## WHAT THIS TASK INVOLVES:
Start with the line containing "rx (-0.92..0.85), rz" and write out each line through the end of the listing, exactly as given.
————
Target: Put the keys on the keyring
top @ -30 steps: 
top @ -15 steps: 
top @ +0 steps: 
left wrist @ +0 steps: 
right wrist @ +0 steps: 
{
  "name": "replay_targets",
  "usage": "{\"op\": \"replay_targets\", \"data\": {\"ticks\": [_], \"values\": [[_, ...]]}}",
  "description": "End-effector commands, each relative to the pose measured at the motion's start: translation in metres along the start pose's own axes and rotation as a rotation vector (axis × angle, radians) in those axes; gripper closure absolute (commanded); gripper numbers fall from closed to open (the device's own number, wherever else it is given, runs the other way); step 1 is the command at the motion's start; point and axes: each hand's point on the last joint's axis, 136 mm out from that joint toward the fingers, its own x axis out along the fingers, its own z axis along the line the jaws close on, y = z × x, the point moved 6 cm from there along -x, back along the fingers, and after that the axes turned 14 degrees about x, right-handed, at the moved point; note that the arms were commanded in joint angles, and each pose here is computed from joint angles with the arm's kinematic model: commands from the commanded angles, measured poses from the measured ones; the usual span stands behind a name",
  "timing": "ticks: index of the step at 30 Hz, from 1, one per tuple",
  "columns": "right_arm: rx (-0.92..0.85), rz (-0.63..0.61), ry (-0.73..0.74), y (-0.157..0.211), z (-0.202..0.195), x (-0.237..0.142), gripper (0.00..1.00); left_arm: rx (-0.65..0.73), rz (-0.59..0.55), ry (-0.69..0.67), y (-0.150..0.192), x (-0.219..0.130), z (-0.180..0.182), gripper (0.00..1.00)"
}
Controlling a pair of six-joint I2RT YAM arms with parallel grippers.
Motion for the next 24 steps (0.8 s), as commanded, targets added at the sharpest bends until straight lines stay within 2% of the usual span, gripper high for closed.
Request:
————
## ANSWER TO THE PROBLEM:
  "columns": "right_arm: rx (-0.92..0.85), rz (-0.63..0.61), ry (-0.73..0.74), y (-0.157..0.211), z (-0.202..0.195), x (-0.237..0.142), gripper (0.00..1.00); left_arm: rx (-0.65..0.73), rz (-0.59..0.55), ry (-0.69..0.67), y (-0.150..0.192), x (-0.219..0.130), z (-0.180..0.182), gripper (0.00..1.00)"
}
Controlling a pair of six-joint I2RT YAM arms with parallel grippers.
Motion for the next 24 steps (0.8 s), as commanded, targets added at the sharpest bends until straight lines stay within 2% of the usual span, gripper high for closed.
Request:

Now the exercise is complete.